Schwartz remembers seeing Hartley’s senior thesis, a 1984 short titled "Kid," at Purchase. "It was clear that he was really talented and single-minded, even in college," Schwartz says. "You could tell he was on to something special."

Hartley’s latest proved to be a somewhat difficult production. He launched a successful Kickstarter campaign in 2019, but when the pandemic made shooting impossible he returned the money and in 2023 started a new campaign. (According to the project’s Kickstarter page,

Hartley raised $344,693 from 1,327 backers.) He cast Sage in the lead role and shot the film in New York City, using his own original compositions for the score and his Upper West Side apartment as a set.

Filming with such old friends was "a gift," Falco says. "Hal kind of has his own language, his own sort of shorthand," she adds. "I've been in and out of a gazillion productions since the last time I've worked with him, and it really was like going home in a way."

Hartley agrees — "I go back 35 years with all these people," he says — but insists that his indie days are likely behind him. He’s become increasingly interested in writing fiction; his first novel, "Our Lady of the Highway," about a convent of beer-brewing Brooklyn nuns, was published in 2022 and he’s currently writing another.

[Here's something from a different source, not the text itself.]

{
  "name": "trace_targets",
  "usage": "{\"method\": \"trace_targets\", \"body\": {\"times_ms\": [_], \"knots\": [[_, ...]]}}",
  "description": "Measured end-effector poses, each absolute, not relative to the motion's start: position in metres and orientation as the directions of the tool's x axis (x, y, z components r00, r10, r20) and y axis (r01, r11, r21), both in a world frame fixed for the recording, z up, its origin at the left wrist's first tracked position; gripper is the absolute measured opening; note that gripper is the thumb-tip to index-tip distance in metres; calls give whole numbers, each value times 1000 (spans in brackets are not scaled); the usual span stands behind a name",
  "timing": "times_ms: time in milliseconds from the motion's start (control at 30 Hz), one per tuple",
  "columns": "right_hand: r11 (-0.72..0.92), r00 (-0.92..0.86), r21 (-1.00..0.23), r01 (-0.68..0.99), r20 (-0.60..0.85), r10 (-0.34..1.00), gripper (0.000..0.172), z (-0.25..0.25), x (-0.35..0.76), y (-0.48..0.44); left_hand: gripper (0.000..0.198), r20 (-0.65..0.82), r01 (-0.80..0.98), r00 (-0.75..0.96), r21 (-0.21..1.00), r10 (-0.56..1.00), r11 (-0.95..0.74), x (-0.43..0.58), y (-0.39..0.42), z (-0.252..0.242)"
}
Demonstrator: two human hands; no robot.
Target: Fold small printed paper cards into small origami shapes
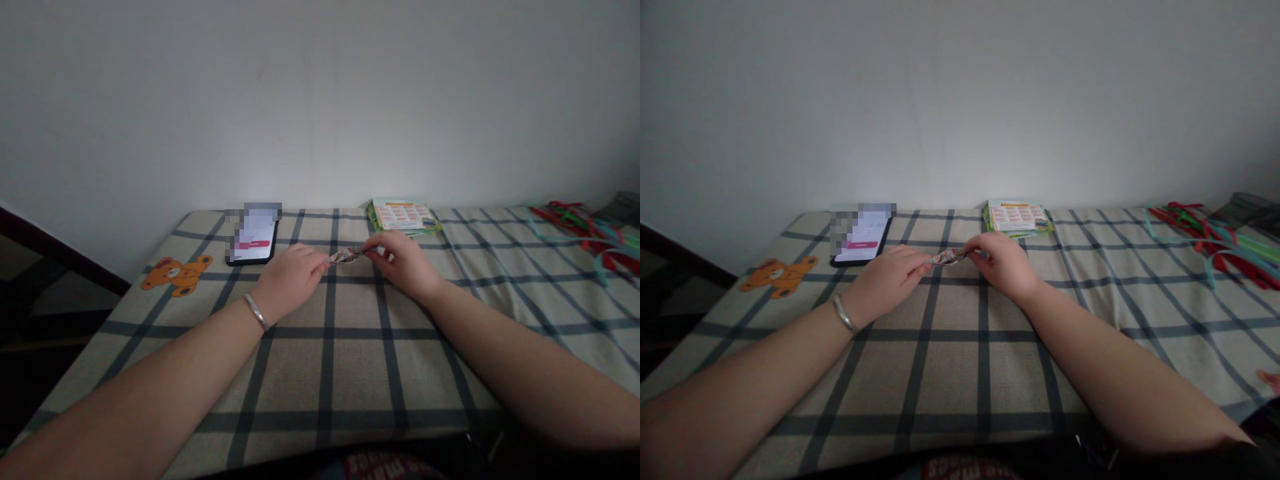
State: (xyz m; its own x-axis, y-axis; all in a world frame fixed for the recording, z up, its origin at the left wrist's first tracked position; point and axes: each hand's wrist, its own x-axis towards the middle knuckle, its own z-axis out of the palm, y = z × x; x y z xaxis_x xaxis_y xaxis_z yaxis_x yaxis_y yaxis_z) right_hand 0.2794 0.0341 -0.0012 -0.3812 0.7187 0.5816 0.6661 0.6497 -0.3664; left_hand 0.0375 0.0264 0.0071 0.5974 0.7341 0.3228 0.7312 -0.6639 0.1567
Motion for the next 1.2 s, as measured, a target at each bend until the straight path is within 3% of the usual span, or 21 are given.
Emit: {"method": "trace_targets", "body": {"times_ms": [200, 533, 800, 1200], "knots": [[618, -450, -202, 760, 521, 725, 10, 5, 282, 32, 26, 327, 771, 564, 122, 759, -625, 36, 25, 8], [370, -247, -198, 908, 461, 852, 18, 19, 290, 31, 25, 250, 818, 574, -128, 780, -561, 42, 6, 14], [404, -375, -9, 915, 353, 857, 17, 52, 262, 61, 23, 191, 796, 605, -133, 773, -590, 50, -1, 12], [272, -212, -106, 956, 385, 898, 32, 23, 211, 112, 20, 233, 802, 594, -100, 770, -589, 48, 3, 13]]}}
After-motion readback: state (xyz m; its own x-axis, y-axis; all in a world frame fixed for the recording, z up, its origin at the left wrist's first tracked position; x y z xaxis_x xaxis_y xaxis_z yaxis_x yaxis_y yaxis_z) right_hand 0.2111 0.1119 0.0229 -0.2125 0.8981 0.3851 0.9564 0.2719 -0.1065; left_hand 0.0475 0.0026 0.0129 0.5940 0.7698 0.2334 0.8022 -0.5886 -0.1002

He’s also open to work for hire following his eight-episode stint as a director for the Amazon Prime Video comedy series "Red Oaks" (2015-17).

"That was the best-paid job I ever had," Hartley says. "And one of the reasons it was such a pleasant job is, I worked very hard on it and enjoyed it — but I was not the boss."

The searching hero of "Where to Land" may not be Hartley’s mirror image, but the fictional filmmaker and the real one share at least a few traits. "He’s good at something, almost revered at something, but it’s not something that’s still important to him," Hartley says of Joe. "He’s looking for something deeper, something more spiritual."

Hartley adds: "But at the end, he’s a good worker, too."